However, the importance and characteristics of different segments of the gastrointestinal tract (GIT) are sometimes ignored, as are the corresponding microbiota at those different locations. Doing so neglects the fact that certain probiotics might be better adapted to support specific locations. To explain this further, the hindgut will be examined: the distal part of the GIT in home to bacteria affecting immunity, gut health and overall production efficacy.
In a normal situation, the hindgut is heavily populated by bacteria from the Clostridium IV and XIVa clusters. These bacteria produce multiple metabolites, including butyrate: an important short-chain fatty acid (SCFA) with a multifactorial function. It can be used as a primary source for energy production in coloncytes, as well as acting as a cellular mediator, regulating multiple processes in the gut and beyond (Figure 1). This includes gene expression, cell differentiation, gut tissue development, oxidative stress reduction and immune modulation (Bedford and Gong, 2017); Guo et al., 2020), highlighting the importance of butyrate in the hindgut.
However, making sure that there is sufficient butyrate at this location is not always straightforward, as the microbiota can be heavily influenced by several parameters during production. As a consequence, butyric acid-producing bacteria can rapidly diminish when the animal comes under stress. Apart from disrupting the natural processes, the absence of butyrate also forms an indirect competitive advantage for multiple opportunisitc pathogens. An example of this has recently been described by Rivera-Chávez et al. (2016) for Salmonella and shows how the absence of butyrate leads to colonocytes utilizing glucose as the starting molecule in their energy production (Figure 2). In itself, this is not a massive challenge, as glucose is a good source for producing energy. However, an energy production process based on glucose does not require oxygen.

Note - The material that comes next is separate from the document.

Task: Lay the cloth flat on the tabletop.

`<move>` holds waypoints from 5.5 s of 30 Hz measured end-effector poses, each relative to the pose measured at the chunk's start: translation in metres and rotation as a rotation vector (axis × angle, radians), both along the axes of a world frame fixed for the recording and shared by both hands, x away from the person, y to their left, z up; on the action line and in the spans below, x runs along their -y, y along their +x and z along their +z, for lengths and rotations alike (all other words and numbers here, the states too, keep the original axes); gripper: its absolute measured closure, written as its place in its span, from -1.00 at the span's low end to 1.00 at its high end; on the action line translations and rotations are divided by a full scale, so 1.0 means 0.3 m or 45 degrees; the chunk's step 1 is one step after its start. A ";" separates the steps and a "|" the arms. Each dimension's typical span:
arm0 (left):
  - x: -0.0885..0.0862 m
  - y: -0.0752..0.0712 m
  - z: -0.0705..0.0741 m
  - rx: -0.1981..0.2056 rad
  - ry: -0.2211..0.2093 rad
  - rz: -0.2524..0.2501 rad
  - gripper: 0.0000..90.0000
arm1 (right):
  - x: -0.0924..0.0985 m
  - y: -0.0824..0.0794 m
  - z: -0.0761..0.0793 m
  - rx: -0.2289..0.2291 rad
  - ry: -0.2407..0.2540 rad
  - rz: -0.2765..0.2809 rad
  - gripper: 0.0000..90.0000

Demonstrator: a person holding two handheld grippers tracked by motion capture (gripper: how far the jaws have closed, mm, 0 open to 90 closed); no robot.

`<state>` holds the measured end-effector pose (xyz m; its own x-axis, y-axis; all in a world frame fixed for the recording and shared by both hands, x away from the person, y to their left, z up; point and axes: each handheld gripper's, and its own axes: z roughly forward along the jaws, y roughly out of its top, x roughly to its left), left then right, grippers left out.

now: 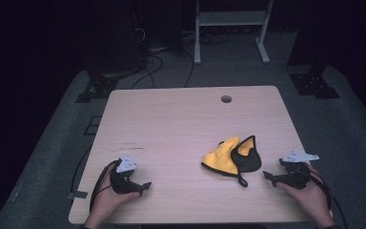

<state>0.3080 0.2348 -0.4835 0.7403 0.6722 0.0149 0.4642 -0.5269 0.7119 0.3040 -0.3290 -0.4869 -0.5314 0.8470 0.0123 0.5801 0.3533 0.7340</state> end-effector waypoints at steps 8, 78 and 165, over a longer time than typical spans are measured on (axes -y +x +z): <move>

Consequently, epithelial oxygenation increases, resulting in more oxygen becoming available in the gut lumen. It is this oxygen that can then be used by certain opportunistic pathogens such as Salmonella, resulting in accelerated proliferation and consequently a threat to production standards. This is not the only way opportunitistic pathogens can benefit from the absence of butyrate, but it shows how the SCFA impacts fundamental metabolic processes, further highlighting its importance.
To counter these effects and make up for the loss in local butyric acid production, supplementing butyrate directly via the feed can provide some relief. However, research has indicated that regardless of which type of butyrate is supplemented, it usually does not reach the distal stages of the GIT (Moquet, 2018). Although these butyrate additives are useful in their own regard, their benefits are drawn from acting on different processes at different locations, and not from the hindgut. This is where Miya-Gold® / Top Gut® comes into play, as the probiotic's characteristics make it well-equipped for the task.
First, the probiotic strain of Clostridium butyricum used is capable of producing significant amounts of butyric acid, thus supplementing the animal with the SCFA where needed (Svejstil et al., 2019). Secondly, the C. butyricum strain is a spore former. A spore is a metabolically inactive form of the vegetative bacterial cell, formed when the environmental conditions are unfavourable to the survival of the bacteria. A spore is extremely robust, so in this form the probiotic can pass through the more hostile environment in the initial stages of the GIT, without loss of viability. Once the spore reaches the right location in the distal GIT, the spores germinate and yield active, vegetative cells. Consequently, butyrate becomes available again at the location where it is most useful, efficiently supporting the animal during the period of challenge. As a logical outcome, C. butyricum has been shown to consistently improve growth performance in numerous research studies, as well as under commercial conditions.
Over the years, the importance of the commensal microbiota has been recognized and consequently researched in-depth. There is still a lot of ground to cover, but it has become indisputably clear that the microbiota should be seen as a key factor in animal health. Understanding how it reacts to challenges, and managing these changes accordingly, offers a way of unlocking previously missed potential. As a result, animal production can be elevated to the next level.